* _Task directions_
Go through the material and set down every line without alteration.

* _Dataset entries_
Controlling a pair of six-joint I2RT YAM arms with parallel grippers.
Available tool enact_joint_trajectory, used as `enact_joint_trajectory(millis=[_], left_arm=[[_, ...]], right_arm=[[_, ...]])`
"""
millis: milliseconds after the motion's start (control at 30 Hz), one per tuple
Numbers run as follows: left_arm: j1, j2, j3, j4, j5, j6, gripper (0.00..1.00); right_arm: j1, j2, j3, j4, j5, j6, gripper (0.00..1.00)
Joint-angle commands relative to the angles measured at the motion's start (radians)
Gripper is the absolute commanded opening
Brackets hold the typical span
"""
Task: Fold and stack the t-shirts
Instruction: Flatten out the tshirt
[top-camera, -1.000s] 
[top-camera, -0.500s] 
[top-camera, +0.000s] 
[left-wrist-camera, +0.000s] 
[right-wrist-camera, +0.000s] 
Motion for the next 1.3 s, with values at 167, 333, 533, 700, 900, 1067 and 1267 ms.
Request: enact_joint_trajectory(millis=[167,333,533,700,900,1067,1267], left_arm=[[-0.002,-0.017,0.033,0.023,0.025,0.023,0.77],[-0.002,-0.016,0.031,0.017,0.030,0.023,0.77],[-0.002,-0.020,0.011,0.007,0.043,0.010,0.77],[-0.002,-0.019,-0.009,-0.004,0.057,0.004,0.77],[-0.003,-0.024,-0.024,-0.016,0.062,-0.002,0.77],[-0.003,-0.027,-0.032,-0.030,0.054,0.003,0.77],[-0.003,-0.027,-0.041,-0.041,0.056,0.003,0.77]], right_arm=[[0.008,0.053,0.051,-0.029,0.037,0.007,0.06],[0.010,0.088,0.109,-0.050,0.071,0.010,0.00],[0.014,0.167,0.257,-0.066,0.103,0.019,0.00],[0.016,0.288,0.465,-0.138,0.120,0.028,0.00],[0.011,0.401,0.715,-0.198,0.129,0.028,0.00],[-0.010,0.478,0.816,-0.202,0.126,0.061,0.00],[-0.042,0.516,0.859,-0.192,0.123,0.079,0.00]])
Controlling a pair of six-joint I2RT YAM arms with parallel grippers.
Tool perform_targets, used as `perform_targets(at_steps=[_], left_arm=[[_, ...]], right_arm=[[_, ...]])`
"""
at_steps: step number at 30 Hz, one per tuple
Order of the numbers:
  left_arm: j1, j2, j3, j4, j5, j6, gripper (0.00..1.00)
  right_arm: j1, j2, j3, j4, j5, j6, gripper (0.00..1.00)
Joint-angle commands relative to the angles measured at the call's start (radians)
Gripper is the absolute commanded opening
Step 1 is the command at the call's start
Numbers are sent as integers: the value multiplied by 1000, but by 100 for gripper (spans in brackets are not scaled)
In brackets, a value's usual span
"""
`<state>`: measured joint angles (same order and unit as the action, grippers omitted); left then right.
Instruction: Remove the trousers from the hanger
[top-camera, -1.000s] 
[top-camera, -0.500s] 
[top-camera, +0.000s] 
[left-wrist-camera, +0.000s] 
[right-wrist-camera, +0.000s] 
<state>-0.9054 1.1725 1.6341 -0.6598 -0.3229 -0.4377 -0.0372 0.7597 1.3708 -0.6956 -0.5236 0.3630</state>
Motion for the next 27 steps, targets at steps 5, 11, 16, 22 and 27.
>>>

* _Answer to this problem_
Controlling a pair of six-joint I2RT YAM arms with parallel grippers.
Available tool enact_joint_trajectory, used as `enact_joint_trajectory(millis=[_], left_arm=[[_, ...]], right_arm=[[_, ...]])`
"""
millis: milliseconds after the motion's start (control at 30 Hz), one per tuple
Numbers run as follows: left_arm: j1, j2, j3, j4, j5, j6, gripper (0.00..1.00); right_arm: j1, j2, j3, j4, j5, j6, gripper (0.00..1.00)
Joint-angle commands relative to the angles measured at the motion's start (radians)
Gripper is the absolute commanded opening
Brackets hold the typical span
"""
Task: Fold and stack the t-shirts
Instruction: Flatten out the tshirt
[top-camera, -1.000s] 
[top-camera, -0.500s] 
[top-camera, +0.000s] 
[left-wrist-camera, +0.000s] 
[right-wrist-camera, +0.000s] 
Motion for the next 1.3 s, with values at 167, 333, 533, 700, 900, 1067 and 1267 ms.
Request: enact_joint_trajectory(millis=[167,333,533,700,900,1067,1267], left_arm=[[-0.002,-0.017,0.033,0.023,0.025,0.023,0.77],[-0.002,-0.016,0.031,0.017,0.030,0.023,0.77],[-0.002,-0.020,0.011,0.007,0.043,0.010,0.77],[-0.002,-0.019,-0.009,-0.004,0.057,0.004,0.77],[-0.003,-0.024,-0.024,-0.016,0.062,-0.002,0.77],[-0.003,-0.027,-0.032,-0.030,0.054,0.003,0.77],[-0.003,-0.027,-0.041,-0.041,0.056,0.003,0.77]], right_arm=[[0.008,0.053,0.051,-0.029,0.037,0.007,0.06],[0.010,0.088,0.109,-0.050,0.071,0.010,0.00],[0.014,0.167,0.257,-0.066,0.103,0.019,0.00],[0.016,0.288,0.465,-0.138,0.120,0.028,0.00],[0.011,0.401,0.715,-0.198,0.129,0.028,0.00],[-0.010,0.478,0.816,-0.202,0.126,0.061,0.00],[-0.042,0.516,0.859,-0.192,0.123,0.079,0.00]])
Controlling a pair of six-joint I2RT YAM arms with parallel grippers.
Tool perform_targets, used as `perform_targets(at_steps=[_], left_arm=[[_, ...]], right_arm=[[_, ...]])`
"""
at_steps: step number at 30 Hz, one per tuple
Order of the numbers:
  left_arm: j1, j2, j3, j4, j5, j6, gripper (0.00..1.00)
  right_arm: j1, j2, j3, j4, j5, j6, gripper (0.00..1.00)
Joint-angle commands relative to the angles measured at the call's start (radians)
Gripper is the absolute commanded opening
Step 1 is the command at the call's start
Numbers are sent as integers: the value multiplied by 1000, but by 100 for gripper (spans in brackets are not scaled)
In brackets, a value's usual span
"""
`<state>`: measured joint angles (same order and unit as the action, grippers omitted); left then right.
Instruction: Remove the trousers from the hanger
[top-camera, -1.000s] 
[top-camera, -0.500s] 
[top-camera, +0.000s] 
[left-wrist-camera, +0.000s] 
[right-wrist-camera, +0.000s] 
<state>-0.9054 1.1725 1.6341 -0.6598 -0.3229 -0.4377 -0.0372 0.7597 1.3708 -0.6956 -0.5236 0.3630</state>
Motion for the next 27 steps, targets at steps 5, 11, 16, 22 and 27.
>>>

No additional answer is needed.